The material below holds pictures, which are to be left out; copy exactly the lines from the one with "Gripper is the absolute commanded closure" through the one with "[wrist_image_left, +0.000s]".

#### EXTRACTED MATERIAL

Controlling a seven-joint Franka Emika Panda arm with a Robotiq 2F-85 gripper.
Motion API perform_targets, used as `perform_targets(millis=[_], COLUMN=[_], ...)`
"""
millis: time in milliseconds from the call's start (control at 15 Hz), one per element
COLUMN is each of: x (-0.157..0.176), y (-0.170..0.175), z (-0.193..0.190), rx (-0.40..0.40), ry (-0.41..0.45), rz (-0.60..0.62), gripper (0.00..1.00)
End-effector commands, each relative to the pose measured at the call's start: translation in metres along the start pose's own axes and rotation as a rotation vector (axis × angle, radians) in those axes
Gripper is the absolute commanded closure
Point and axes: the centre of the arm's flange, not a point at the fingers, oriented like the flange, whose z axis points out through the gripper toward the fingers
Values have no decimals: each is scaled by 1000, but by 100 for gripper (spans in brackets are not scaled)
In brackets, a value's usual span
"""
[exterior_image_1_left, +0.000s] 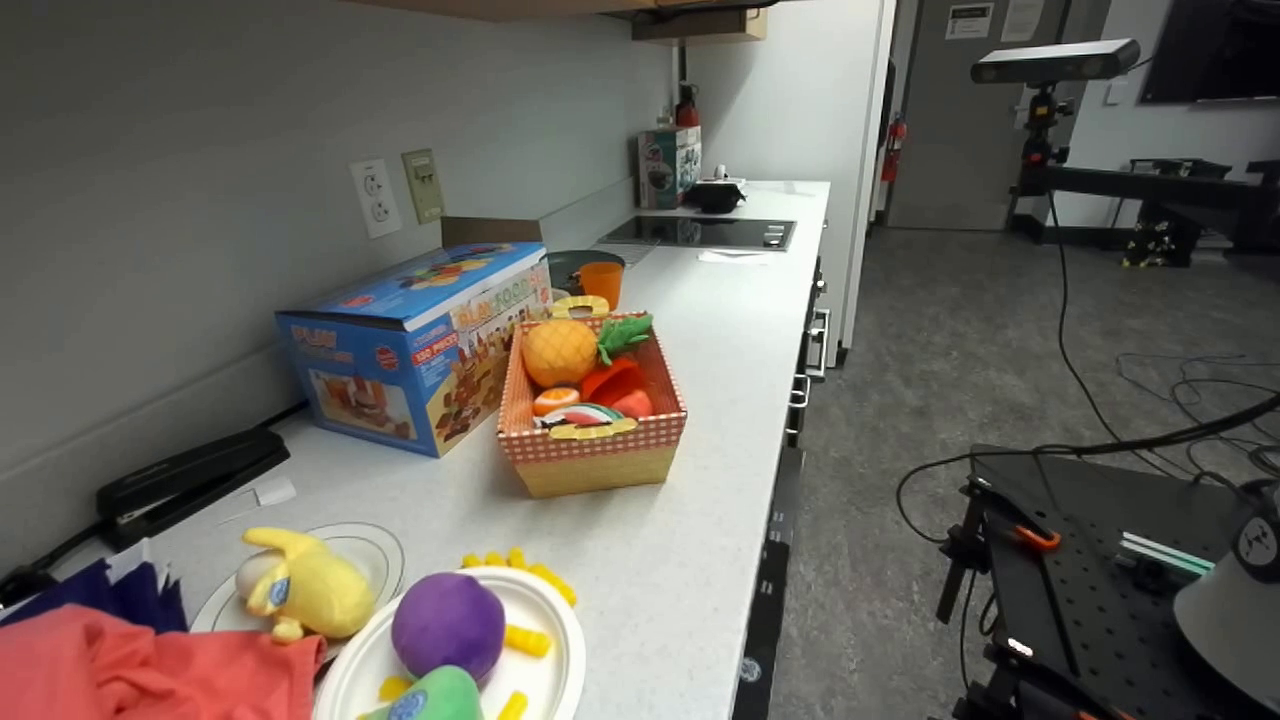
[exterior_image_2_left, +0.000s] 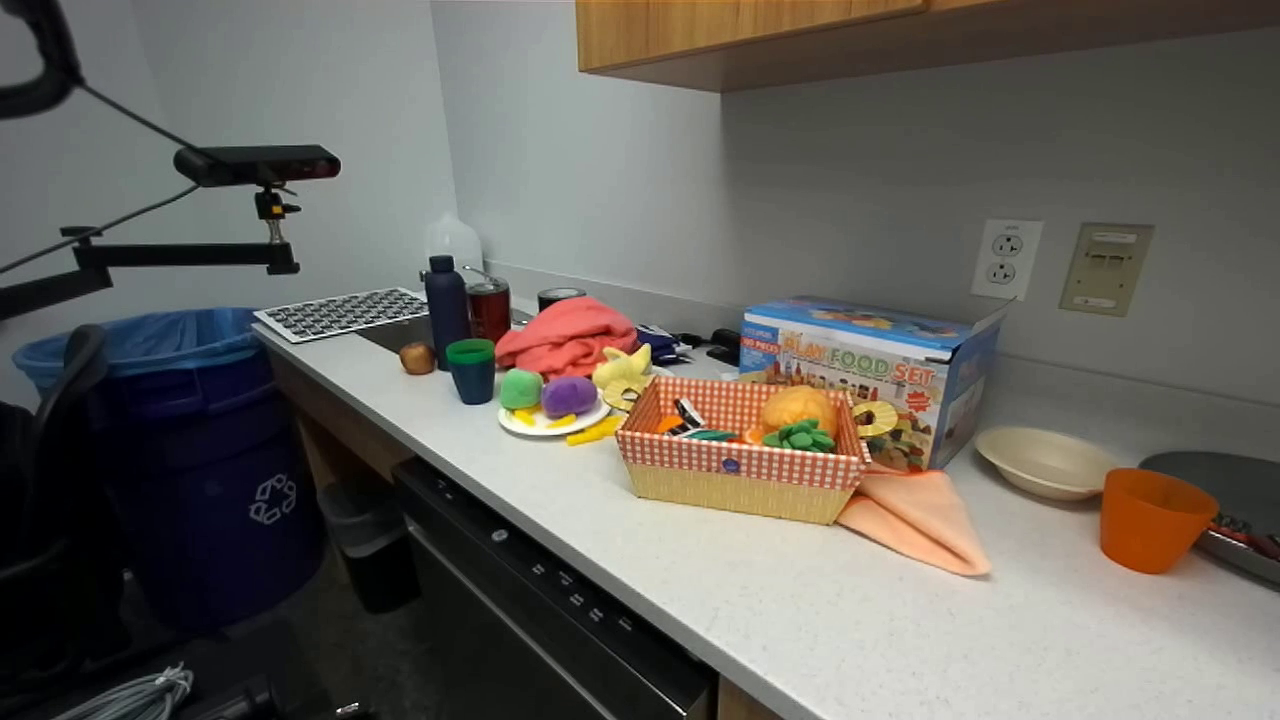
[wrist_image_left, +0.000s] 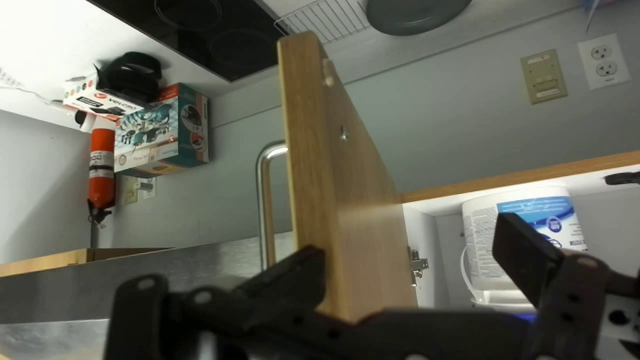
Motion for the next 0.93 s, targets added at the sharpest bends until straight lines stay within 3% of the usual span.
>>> perform_targets(millis=[0,867], x=[4,-8], y=[-20,-27], z=[16,5], rx=[115,420], ry=[19,-10], rz=[-38,-122], gripper=[0,0])
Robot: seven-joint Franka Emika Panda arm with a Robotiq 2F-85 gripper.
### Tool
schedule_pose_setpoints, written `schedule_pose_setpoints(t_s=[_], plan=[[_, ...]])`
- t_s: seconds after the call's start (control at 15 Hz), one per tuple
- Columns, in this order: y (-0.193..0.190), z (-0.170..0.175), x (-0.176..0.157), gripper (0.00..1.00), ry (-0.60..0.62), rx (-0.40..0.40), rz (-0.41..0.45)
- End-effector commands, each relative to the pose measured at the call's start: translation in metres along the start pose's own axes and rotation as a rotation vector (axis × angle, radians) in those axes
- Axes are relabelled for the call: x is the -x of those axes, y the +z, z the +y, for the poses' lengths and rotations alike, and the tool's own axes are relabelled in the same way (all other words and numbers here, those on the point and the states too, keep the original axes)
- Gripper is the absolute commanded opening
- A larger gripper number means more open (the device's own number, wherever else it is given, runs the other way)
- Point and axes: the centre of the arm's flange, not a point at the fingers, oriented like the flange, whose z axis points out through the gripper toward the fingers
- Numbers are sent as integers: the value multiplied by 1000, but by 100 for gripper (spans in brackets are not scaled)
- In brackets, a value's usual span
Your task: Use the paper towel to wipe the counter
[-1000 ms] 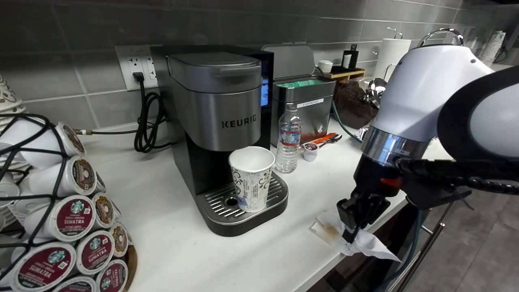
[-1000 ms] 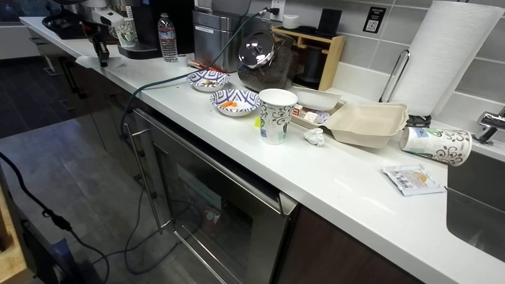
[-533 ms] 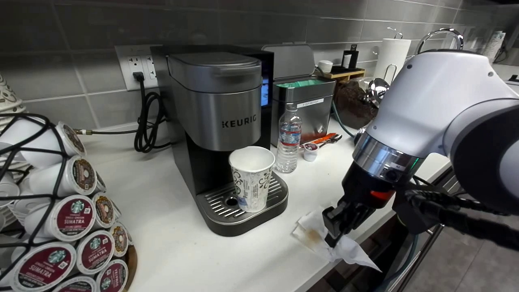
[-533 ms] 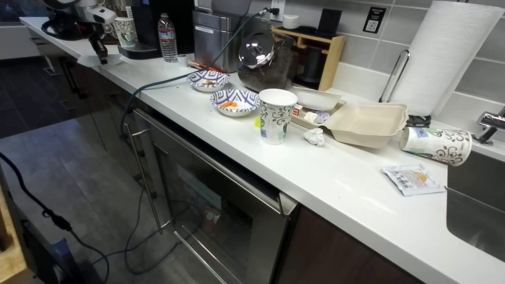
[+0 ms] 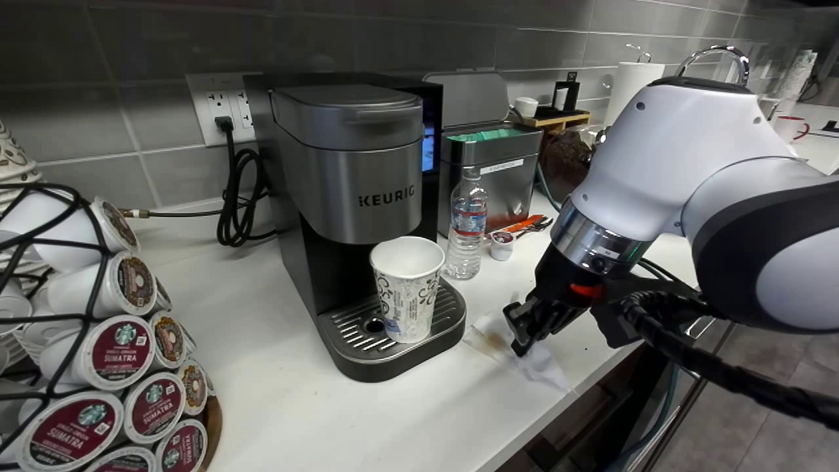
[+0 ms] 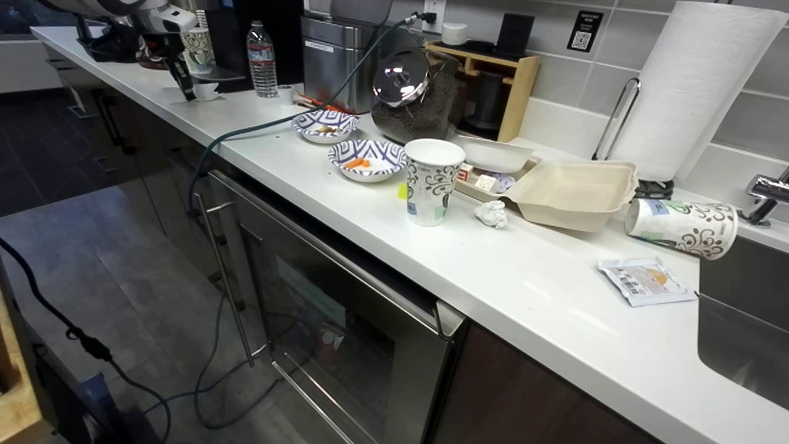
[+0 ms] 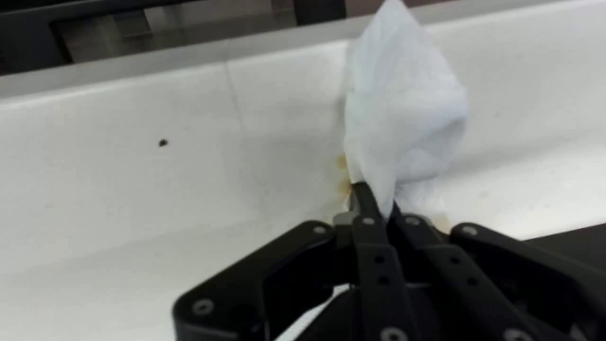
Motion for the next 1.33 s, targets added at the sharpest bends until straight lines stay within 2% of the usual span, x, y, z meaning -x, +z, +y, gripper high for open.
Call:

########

YOUR SOLUTION >>
Gripper is the absolute commanded closure
Point and axes: the centre of the arm's flange, not a point at the fingers, oriented like the flange, whose z axis points out through the gripper toward the fingers
Values have no decimals: each is scaled by 1000, but by 100 for gripper (spans in brackets are not scaled)
In brackets, a value's usual span
"""
[exterior_image_1_left, +0.000s] 
[exterior_image_2_left, +0.000s] 
[wrist_image_left, +0.000s] 

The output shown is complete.